Background/Aim: The impact of neoadjuvant chemohormonal therapy (NCHT) on biochemical recurrence-free survival (BRFS) in patients with very-high risk localized prostate cancer remains uncertain, particularly because previous studies have included heterogeneous populations with locally advanced disease. This retrospective study evaluated the clinical significance of NCHT in patients with strictly defined T2-T3a very-high risk disease. Patients and Methods: A total of 49 patients treated between 2017 and 2024 were analyzed; 25 received NCHT consisting of androgen deprivation therapy and estramustine phosphate, while 24 underwent radical prostatectomy without NCHT. All patients received robot-assisted radical prostatectomy with extended lymph node dissection.

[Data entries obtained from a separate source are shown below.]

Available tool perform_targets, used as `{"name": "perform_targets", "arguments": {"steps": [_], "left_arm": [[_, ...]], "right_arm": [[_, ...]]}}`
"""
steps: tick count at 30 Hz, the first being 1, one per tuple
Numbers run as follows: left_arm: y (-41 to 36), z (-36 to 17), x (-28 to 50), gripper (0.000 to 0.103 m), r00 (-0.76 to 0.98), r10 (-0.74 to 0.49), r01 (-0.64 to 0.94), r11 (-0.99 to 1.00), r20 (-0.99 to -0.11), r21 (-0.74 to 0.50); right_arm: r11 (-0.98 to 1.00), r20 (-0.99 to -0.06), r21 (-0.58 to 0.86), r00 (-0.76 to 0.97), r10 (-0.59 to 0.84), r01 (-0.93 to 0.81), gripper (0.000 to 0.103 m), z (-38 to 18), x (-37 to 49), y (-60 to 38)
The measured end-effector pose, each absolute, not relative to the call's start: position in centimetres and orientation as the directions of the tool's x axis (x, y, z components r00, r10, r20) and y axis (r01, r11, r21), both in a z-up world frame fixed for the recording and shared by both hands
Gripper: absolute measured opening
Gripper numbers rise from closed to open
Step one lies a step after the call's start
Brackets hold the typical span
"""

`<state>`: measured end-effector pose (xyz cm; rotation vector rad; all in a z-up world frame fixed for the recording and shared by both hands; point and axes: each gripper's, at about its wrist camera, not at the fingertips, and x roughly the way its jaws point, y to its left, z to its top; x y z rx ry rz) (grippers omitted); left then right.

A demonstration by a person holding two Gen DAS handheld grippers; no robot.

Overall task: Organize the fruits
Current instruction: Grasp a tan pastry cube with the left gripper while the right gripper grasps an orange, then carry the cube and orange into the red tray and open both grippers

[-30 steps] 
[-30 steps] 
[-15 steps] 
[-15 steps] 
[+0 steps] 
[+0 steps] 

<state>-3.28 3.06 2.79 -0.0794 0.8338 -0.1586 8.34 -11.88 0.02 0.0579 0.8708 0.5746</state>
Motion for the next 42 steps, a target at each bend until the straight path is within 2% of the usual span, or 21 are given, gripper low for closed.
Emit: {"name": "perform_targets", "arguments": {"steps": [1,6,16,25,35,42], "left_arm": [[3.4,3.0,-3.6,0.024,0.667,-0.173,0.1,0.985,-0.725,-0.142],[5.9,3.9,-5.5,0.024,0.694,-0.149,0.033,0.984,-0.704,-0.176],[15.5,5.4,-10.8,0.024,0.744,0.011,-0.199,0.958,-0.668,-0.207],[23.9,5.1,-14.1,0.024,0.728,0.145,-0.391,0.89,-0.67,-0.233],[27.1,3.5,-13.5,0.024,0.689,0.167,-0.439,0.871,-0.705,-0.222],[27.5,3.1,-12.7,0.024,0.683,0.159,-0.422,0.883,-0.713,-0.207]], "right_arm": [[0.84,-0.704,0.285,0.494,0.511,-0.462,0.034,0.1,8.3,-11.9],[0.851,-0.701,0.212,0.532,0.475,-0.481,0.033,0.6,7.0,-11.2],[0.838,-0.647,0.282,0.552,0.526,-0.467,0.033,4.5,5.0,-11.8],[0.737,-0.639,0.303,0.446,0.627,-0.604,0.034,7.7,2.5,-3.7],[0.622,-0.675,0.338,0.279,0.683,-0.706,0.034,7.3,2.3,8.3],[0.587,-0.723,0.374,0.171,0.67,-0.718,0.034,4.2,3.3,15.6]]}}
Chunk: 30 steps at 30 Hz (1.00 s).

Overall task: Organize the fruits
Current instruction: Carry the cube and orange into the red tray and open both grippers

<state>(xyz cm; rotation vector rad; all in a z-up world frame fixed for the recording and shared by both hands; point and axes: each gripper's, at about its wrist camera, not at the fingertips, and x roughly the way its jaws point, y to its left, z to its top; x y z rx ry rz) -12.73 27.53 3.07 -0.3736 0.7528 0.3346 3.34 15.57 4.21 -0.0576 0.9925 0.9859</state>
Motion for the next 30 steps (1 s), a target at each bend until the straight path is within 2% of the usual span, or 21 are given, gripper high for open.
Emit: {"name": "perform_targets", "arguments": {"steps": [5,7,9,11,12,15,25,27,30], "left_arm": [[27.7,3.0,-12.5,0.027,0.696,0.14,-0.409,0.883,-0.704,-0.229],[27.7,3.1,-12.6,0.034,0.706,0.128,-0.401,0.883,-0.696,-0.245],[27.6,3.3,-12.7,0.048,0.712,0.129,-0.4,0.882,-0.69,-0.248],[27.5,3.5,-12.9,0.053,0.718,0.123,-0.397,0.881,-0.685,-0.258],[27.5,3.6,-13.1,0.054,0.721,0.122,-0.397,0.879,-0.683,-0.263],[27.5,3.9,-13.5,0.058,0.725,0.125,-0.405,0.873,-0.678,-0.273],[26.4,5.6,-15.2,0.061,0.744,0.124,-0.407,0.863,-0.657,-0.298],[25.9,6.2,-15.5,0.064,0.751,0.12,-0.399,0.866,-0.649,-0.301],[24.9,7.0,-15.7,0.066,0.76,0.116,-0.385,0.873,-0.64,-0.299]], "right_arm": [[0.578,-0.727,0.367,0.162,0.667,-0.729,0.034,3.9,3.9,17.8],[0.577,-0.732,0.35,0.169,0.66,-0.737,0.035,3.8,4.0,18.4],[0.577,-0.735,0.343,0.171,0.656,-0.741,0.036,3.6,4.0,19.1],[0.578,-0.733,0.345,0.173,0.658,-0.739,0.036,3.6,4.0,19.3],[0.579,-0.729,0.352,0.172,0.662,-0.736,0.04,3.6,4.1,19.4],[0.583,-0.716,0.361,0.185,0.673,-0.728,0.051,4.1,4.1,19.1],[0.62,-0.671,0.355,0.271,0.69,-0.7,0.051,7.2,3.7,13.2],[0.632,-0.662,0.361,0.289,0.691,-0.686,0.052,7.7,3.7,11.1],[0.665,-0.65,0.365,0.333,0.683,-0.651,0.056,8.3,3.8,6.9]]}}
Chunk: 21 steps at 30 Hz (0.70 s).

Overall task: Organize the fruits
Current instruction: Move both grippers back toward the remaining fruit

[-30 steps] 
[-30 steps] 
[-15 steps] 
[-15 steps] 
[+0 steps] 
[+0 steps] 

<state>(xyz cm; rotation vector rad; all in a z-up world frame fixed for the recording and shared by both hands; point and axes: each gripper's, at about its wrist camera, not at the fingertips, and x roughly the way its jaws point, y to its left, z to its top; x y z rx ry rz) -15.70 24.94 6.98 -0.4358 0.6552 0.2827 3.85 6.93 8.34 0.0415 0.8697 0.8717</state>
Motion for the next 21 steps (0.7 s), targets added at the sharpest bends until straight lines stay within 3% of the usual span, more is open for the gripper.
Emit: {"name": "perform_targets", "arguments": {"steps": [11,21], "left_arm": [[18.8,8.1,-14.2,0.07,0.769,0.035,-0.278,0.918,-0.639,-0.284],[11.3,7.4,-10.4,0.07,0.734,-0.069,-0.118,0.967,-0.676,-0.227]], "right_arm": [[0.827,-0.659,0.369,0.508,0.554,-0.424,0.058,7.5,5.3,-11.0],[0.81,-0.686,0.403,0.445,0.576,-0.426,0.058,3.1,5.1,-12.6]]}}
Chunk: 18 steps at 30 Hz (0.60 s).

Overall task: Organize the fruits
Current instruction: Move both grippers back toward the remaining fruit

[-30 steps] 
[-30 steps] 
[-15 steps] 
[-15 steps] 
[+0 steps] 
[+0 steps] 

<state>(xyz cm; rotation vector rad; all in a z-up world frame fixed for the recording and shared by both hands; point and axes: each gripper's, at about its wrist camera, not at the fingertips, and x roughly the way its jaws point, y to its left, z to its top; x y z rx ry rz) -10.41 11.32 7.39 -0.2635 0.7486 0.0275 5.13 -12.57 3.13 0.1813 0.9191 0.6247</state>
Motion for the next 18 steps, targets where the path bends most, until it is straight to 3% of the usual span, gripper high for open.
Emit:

Results: Baseline characteristics and pathological outcomes were comparable between the two groups, with a median follow-up period of 19 months in the NCHT group and 29 months in the non-NCHT group. Kaplan-Meier analysis demonstrated no significant difference in BRFS between the groups (p=0.397). In multivariable Cox analysis, primary Gleason pattern 5 was the only independent predictor of BRFS (hazard ratio=3.72; 95% confidence interval=1.19-11.58), whereas NCHT did not confer an oncological benefit. Conclusion: These findings suggest that for patients with very-high risk prostate cancer limited to T2-T3a disease, NCHT does not improve biochemical recurrence outcomes, and tumor biology–particularly primary Gleason pattern 5–plays a more decisive role in prognosis than neoadjuvant systemic intensification. While cytotoxic therapy combined with androgen deprivation remains of investigational interest, its utility in organ-confined but biologically aggressive prostate cancer appears limited based on current evidence. Further large-scale, prospective studies are warranted to clarify the optimal patient selection for neoadjuvant approaches.